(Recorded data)
● ● ● ● ● ● ●

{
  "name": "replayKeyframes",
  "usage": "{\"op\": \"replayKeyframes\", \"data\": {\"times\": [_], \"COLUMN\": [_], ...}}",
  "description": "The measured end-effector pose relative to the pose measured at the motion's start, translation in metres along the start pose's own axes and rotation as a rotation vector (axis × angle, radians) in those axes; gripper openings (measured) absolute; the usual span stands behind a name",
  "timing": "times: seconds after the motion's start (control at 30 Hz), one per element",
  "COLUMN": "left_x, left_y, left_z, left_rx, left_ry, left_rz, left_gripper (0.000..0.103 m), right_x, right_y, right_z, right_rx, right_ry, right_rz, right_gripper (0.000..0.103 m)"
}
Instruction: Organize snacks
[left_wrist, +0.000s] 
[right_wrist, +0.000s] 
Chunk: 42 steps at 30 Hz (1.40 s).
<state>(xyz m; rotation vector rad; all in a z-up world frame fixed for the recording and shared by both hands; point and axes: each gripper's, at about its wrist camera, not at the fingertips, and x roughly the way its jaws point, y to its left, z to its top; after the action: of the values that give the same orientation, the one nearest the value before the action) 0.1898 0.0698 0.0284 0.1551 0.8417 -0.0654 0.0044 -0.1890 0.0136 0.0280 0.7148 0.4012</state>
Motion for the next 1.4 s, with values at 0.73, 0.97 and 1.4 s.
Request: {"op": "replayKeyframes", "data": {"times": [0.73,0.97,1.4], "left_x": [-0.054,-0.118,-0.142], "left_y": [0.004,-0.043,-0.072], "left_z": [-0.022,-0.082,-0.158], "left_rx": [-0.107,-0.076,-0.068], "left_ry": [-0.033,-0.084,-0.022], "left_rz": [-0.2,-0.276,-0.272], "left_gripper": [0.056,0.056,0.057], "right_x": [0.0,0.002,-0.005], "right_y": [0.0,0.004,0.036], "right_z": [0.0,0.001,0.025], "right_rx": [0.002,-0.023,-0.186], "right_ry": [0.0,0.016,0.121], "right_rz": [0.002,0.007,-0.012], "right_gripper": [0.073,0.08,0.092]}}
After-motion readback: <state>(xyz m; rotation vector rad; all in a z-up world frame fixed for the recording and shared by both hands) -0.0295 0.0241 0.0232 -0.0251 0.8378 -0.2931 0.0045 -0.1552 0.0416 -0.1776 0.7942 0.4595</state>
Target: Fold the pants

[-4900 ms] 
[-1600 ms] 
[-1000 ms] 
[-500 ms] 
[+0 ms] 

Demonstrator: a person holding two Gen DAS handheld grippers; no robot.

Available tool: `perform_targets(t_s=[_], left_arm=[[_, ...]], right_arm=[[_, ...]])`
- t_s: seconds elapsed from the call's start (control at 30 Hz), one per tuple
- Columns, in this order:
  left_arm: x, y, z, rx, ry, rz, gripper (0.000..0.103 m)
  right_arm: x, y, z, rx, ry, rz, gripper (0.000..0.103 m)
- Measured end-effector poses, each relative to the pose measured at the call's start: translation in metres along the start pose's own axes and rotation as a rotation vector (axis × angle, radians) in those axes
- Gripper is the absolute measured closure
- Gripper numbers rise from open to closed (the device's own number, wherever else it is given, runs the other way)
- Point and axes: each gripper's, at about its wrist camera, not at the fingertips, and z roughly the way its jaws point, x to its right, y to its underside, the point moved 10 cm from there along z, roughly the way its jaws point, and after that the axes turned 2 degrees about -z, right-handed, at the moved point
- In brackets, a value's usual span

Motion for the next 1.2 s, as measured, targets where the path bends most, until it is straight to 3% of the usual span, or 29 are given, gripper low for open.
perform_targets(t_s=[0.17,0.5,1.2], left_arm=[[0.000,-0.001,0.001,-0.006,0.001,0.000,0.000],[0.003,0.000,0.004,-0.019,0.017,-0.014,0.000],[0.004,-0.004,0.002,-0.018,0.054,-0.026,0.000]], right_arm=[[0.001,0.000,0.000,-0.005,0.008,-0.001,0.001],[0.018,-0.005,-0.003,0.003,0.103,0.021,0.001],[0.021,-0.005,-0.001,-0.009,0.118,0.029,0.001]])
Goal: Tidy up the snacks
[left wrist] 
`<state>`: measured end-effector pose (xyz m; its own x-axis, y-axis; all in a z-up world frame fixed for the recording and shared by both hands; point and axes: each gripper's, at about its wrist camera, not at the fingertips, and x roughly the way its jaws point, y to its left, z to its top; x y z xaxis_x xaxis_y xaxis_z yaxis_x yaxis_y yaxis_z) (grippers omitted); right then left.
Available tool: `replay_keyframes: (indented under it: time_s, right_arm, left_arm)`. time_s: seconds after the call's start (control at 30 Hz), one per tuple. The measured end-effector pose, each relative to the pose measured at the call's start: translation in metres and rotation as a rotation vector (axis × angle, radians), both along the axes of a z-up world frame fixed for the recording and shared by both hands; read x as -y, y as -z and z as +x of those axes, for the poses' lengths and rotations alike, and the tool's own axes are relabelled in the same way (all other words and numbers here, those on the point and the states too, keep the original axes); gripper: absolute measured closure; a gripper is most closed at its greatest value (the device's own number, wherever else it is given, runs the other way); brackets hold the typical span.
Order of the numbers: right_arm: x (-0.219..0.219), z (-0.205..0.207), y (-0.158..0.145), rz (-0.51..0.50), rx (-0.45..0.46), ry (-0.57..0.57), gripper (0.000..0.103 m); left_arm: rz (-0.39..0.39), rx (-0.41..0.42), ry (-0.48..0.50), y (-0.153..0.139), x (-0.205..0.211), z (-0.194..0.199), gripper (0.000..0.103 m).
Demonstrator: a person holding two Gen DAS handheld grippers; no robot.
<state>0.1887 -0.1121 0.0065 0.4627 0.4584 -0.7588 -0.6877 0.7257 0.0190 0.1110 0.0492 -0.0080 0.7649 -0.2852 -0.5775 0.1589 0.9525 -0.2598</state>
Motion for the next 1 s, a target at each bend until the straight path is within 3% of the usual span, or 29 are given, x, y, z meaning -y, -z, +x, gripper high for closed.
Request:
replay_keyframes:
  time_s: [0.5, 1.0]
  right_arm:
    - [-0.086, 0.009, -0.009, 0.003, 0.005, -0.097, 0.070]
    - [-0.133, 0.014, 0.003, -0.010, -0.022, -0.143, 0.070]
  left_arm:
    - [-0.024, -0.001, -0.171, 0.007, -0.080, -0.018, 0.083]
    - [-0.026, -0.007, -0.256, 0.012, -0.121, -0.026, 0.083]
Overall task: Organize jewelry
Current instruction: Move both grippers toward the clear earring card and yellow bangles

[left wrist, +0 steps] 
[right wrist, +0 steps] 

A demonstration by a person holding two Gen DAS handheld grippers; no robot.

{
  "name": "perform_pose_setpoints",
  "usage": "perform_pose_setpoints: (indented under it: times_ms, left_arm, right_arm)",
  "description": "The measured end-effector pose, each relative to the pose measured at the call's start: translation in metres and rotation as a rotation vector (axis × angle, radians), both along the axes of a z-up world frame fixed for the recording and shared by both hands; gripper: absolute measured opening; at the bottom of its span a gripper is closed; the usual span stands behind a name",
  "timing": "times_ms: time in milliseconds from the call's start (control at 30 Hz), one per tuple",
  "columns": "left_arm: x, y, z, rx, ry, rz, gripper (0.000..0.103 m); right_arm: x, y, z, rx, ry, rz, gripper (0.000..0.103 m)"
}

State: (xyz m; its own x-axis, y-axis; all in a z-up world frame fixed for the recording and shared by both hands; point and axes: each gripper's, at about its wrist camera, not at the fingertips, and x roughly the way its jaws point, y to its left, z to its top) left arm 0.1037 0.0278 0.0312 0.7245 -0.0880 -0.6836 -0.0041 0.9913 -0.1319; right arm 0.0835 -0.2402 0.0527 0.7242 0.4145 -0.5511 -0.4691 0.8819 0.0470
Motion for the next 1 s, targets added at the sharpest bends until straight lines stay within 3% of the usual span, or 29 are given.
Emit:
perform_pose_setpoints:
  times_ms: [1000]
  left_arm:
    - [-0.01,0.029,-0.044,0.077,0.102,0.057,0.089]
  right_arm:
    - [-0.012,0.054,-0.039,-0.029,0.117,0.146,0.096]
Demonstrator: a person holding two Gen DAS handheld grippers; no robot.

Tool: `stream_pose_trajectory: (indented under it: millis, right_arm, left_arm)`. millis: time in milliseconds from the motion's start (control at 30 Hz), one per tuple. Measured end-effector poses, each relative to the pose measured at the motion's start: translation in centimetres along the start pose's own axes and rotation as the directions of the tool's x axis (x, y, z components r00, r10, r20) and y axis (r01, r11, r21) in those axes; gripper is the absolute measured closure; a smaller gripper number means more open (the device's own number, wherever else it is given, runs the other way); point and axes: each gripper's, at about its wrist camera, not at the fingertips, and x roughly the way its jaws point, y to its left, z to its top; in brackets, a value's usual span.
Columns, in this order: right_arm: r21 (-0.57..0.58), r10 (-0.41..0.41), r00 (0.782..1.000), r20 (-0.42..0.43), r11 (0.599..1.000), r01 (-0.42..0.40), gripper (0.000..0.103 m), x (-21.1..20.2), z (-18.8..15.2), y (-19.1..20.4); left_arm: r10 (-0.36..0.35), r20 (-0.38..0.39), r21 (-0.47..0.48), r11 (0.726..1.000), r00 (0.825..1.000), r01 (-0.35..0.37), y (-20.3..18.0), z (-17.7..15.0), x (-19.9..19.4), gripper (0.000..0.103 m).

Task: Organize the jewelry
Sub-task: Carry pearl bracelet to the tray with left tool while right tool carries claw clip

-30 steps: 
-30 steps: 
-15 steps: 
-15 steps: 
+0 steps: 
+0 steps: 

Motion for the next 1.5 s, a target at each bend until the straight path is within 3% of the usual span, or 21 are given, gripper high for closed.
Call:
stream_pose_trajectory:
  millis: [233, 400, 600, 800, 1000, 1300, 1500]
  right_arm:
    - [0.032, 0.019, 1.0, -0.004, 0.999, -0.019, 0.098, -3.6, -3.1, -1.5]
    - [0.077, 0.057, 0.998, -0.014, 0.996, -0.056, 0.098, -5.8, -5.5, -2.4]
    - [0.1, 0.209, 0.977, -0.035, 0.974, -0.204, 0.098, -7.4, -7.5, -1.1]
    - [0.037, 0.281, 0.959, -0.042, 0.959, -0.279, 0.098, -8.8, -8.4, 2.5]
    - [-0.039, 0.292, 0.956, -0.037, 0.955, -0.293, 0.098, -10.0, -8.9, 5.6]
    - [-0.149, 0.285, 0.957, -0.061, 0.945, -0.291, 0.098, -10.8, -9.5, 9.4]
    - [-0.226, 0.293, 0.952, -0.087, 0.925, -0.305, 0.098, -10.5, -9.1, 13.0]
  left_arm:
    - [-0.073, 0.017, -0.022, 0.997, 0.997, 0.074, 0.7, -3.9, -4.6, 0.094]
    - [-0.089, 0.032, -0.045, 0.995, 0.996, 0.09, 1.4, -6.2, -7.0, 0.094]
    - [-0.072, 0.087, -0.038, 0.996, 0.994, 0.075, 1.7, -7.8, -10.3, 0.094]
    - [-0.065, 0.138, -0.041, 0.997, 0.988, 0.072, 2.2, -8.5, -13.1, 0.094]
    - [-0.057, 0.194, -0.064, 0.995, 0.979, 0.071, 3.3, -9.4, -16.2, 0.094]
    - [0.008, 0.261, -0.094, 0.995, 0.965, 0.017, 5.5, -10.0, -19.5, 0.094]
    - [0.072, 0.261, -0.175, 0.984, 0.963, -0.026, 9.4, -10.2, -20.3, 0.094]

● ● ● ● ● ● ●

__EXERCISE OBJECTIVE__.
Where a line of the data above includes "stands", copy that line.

__EXERCISE SOLUTION__.
  "description": "The measured end-effector pose relative to the pose measured at the motion's start, translation in metres along the start pose's own axes and rotation as a rotation vector (axis × angle, radians) in those axes; gripper openings (measured) absolute; the usual span stands behind a name",
  "description": "The measured end-effector pose, each relative to the pose measured at the call's start: translation in metres and rotation as a rotation vector (axis × angle, radians), both along the axes of a z-up world frame fixed for the recording and shared by both hands; gripper: absolute measured opening; at the bottom of its span a gripper is closed; the usual span stands behind a name",

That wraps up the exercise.